* WHAT NEEDS TO BE DONE *
The answer must restate every record word for word.

* DATA EXTRACTS *
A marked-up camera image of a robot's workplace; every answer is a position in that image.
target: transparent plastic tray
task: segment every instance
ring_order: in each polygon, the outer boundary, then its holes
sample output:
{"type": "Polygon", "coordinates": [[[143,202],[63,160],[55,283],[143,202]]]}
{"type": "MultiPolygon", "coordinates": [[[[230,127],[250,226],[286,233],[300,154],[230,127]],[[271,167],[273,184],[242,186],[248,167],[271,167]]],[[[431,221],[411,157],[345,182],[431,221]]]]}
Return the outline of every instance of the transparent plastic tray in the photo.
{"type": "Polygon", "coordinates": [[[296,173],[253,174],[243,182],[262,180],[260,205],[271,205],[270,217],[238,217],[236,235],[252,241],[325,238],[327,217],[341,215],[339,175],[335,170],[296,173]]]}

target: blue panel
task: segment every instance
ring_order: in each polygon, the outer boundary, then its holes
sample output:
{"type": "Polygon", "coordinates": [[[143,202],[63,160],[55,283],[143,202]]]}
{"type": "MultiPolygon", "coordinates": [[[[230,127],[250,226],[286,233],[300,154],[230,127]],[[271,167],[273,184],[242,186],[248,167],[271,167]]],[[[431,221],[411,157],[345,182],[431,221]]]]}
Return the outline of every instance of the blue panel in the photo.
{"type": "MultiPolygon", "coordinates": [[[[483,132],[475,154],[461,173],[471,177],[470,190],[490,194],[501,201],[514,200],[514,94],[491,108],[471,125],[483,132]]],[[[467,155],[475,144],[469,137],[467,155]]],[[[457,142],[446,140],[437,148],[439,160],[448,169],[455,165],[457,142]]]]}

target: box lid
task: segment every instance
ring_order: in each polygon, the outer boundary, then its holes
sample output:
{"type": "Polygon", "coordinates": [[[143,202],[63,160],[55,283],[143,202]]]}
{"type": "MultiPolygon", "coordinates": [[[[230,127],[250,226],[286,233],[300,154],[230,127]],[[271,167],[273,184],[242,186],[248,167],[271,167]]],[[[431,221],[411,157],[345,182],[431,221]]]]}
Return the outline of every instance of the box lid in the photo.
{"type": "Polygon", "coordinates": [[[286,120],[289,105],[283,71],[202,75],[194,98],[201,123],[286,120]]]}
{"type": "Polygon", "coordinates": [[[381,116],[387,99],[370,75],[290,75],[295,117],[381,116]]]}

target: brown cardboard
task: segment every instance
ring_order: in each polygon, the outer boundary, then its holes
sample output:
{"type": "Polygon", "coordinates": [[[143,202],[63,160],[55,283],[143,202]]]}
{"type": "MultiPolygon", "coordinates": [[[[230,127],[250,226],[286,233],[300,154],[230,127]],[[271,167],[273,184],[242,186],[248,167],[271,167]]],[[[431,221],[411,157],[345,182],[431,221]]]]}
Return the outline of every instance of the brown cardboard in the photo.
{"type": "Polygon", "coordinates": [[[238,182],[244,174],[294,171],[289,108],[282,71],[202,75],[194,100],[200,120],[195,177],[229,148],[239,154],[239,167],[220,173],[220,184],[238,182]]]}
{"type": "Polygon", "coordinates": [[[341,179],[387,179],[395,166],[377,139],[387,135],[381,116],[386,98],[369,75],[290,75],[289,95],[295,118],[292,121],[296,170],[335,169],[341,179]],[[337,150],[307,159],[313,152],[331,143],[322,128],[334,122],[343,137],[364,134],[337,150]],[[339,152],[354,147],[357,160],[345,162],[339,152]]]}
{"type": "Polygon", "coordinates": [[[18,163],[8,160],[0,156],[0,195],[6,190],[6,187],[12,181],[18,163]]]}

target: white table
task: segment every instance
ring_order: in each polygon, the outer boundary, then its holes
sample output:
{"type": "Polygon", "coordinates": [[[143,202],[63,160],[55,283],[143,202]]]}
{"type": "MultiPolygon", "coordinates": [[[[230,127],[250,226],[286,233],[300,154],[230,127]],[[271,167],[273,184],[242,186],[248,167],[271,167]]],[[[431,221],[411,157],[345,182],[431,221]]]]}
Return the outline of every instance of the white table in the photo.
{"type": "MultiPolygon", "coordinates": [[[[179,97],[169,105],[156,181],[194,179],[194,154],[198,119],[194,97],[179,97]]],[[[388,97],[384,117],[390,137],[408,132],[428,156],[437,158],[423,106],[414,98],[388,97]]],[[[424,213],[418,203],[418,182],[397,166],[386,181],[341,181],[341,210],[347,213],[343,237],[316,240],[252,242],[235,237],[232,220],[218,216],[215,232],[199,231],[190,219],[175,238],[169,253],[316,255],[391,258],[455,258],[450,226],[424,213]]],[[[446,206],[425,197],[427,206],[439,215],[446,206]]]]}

* TASK SOLUTION *
A marked-up camera image of a robot's workplace; every answer is a position in that image.
target: transparent plastic tray
task: segment every instance
ring_order: in each polygon, the outer boundary, then its holes
sample output:
{"type": "Polygon", "coordinates": [[[143,202],[63,160],[55,283],[143,202]]]}
{"type": "MultiPolygon", "coordinates": [[[[230,127],[250,226],[286,233],[300,154],[230,127]],[[271,167],[273,184],[242,186],[248,167],[271,167]]],[[[431,221],[411,157],[345,182],[431,221]]]]}
Return the outline of every instance of the transparent plastic tray in the photo.
{"type": "Polygon", "coordinates": [[[296,173],[253,174],[243,182],[262,180],[260,205],[271,205],[270,217],[238,217],[236,235],[252,241],[325,238],[327,217],[341,215],[339,175],[335,170],[296,173]]]}

target: blue panel
task: segment every instance
ring_order: in each polygon, the outer boundary, then its holes
sample output:
{"type": "Polygon", "coordinates": [[[143,202],[63,160],[55,283],[143,202]]]}
{"type": "MultiPolygon", "coordinates": [[[[230,127],[250,226],[286,233],[300,154],[230,127]],[[271,167],[273,184],[242,186],[248,167],[271,167]]],[[[431,221],[411,157],[345,182],[431,221]]]]}
Return the outline of every instance of the blue panel in the photo.
{"type": "MultiPolygon", "coordinates": [[[[483,132],[475,154],[461,173],[471,177],[470,190],[490,194],[501,201],[514,200],[514,94],[491,108],[471,125],[483,132]]],[[[467,155],[475,144],[469,137],[467,155]]],[[[457,142],[446,140],[437,148],[439,160],[448,169],[455,165],[457,142]]]]}

target: box lid
task: segment every instance
ring_order: in each polygon, the outer boundary, then its holes
sample output:
{"type": "Polygon", "coordinates": [[[143,202],[63,160],[55,283],[143,202]]]}
{"type": "MultiPolygon", "coordinates": [[[[230,127],[250,226],[286,233],[300,154],[230,127]],[[271,167],[273,184],[242,186],[248,167],[271,167]]],[[[431,221],[411,157],[345,182],[431,221]]]]}
Return the outline of every instance of the box lid in the photo.
{"type": "Polygon", "coordinates": [[[286,120],[289,105],[283,71],[202,75],[194,98],[201,123],[286,120]]]}
{"type": "Polygon", "coordinates": [[[381,116],[387,99],[370,75],[290,75],[295,117],[381,116]]]}

target: brown cardboard
task: segment every instance
ring_order: in each polygon, the outer boundary, then its holes
sample output:
{"type": "Polygon", "coordinates": [[[143,202],[63,160],[55,283],[143,202]]]}
{"type": "MultiPolygon", "coordinates": [[[[230,127],[250,226],[286,233],[300,154],[230,127]],[[271,167],[273,184],[242,186],[248,167],[271,167]]],[[[431,221],[411,157],[345,182],[431,221]]]]}
Return the outline of every instance of the brown cardboard in the photo.
{"type": "Polygon", "coordinates": [[[238,182],[244,174],[294,171],[289,108],[282,71],[202,75],[194,100],[200,120],[195,177],[229,148],[239,154],[239,167],[220,173],[220,184],[238,182]]]}
{"type": "Polygon", "coordinates": [[[341,179],[387,179],[395,166],[377,139],[387,135],[381,116],[386,98],[369,75],[290,75],[289,95],[295,118],[292,121],[296,170],[335,169],[341,179]],[[337,150],[307,159],[313,152],[331,143],[322,128],[334,122],[343,137],[364,134],[337,150]],[[339,152],[354,147],[357,160],[345,162],[339,152]]]}
{"type": "Polygon", "coordinates": [[[18,163],[8,160],[0,156],[0,195],[6,190],[6,187],[12,181],[18,163]]]}

target: white table
task: segment every instance
ring_order: in each polygon, the outer boundary, then its holes
sample output:
{"type": "Polygon", "coordinates": [[[143,202],[63,160],[55,283],[143,202]]]}
{"type": "MultiPolygon", "coordinates": [[[[230,127],[250,226],[286,233],[300,154],[230,127]],[[271,167],[273,184],[242,186],[248,167],[271,167]]],[[[431,221],[411,157],[345,182],[431,221]]]]}
Return the outline of every instance of the white table in the photo.
{"type": "MultiPolygon", "coordinates": [[[[179,97],[169,105],[156,181],[194,179],[194,154],[198,119],[194,97],[179,97]]],[[[388,97],[384,117],[390,137],[408,132],[428,156],[437,158],[423,106],[414,98],[388,97]]],[[[424,213],[418,203],[418,182],[397,166],[386,181],[341,181],[341,210],[347,213],[343,237],[316,240],[252,242],[235,237],[232,220],[218,216],[215,232],[199,231],[190,219],[175,238],[169,253],[316,255],[391,258],[455,258],[450,226],[424,213]]],[[[446,206],[425,197],[427,206],[439,215],[446,206]]]]}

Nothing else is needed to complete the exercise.